Please find the lines in the following records that hold "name", and copy them.

BEGIN Raw data

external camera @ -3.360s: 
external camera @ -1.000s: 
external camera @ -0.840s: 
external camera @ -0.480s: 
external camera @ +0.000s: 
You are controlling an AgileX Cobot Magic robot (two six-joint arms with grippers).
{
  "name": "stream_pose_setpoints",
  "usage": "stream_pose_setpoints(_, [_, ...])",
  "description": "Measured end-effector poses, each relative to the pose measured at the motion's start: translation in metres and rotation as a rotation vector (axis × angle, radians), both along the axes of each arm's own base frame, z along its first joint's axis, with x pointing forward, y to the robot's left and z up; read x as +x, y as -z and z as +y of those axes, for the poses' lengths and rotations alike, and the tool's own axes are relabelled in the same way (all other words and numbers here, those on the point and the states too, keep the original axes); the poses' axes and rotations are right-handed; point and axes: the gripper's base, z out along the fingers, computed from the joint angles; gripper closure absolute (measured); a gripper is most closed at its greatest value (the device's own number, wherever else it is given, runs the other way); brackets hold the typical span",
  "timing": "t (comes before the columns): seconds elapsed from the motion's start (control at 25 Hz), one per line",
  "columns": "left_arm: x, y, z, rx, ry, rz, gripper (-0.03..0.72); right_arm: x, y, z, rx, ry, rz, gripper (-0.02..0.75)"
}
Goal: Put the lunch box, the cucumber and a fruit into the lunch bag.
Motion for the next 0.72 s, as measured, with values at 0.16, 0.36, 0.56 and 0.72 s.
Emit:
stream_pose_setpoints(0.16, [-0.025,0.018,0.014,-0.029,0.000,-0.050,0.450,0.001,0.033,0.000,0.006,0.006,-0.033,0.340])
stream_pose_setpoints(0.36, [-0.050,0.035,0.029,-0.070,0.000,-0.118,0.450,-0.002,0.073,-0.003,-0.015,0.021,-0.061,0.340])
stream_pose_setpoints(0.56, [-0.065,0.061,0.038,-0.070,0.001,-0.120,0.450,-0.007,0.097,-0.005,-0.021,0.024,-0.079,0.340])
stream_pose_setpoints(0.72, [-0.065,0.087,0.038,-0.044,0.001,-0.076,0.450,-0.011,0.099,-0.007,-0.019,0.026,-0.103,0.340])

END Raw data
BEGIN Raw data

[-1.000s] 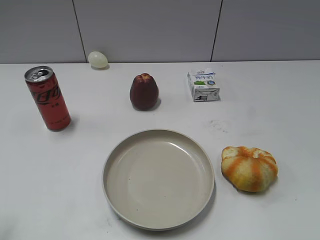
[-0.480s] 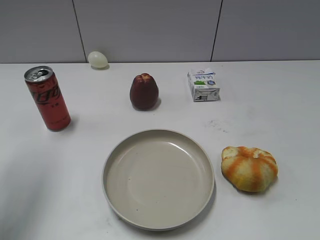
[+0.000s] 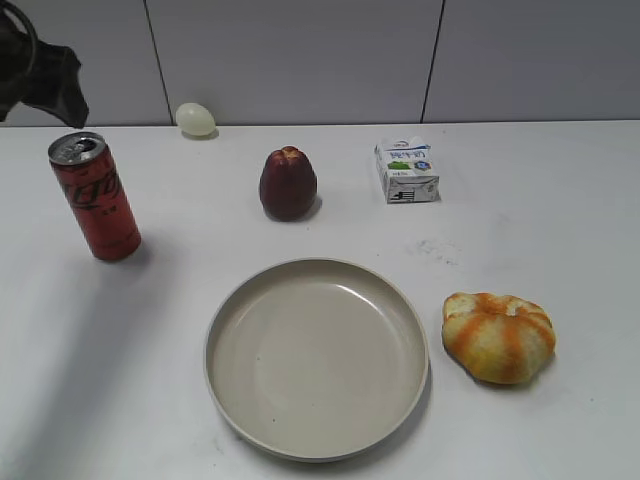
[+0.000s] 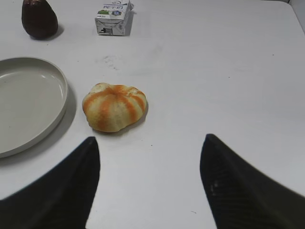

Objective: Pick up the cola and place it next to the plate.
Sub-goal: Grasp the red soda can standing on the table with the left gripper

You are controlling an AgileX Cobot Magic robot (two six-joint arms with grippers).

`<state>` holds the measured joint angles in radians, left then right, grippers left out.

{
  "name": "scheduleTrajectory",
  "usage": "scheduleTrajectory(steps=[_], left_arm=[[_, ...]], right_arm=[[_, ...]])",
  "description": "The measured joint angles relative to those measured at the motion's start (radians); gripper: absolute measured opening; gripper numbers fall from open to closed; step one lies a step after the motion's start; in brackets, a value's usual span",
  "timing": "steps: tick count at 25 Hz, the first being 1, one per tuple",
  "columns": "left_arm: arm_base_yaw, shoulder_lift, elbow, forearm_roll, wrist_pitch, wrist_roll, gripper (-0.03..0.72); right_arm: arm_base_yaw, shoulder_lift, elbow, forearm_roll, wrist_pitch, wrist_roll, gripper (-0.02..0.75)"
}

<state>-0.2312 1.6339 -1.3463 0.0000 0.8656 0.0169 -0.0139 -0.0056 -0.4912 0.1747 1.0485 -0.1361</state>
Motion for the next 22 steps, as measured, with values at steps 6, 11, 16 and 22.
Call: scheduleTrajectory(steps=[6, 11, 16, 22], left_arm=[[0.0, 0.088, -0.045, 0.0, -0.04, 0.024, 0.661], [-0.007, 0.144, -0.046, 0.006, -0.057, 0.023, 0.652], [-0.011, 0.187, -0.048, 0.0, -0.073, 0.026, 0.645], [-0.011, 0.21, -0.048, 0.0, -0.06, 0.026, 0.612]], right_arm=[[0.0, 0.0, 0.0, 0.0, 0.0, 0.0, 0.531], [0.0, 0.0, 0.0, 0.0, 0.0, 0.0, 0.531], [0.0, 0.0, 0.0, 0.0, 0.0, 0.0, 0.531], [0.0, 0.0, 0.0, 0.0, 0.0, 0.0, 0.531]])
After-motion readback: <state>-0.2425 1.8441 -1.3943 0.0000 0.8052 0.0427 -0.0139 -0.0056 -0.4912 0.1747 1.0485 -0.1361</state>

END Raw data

* [Answer space]:
  "name": "stream_pose_setpoints",
  "name": "scheduleTrajectory",

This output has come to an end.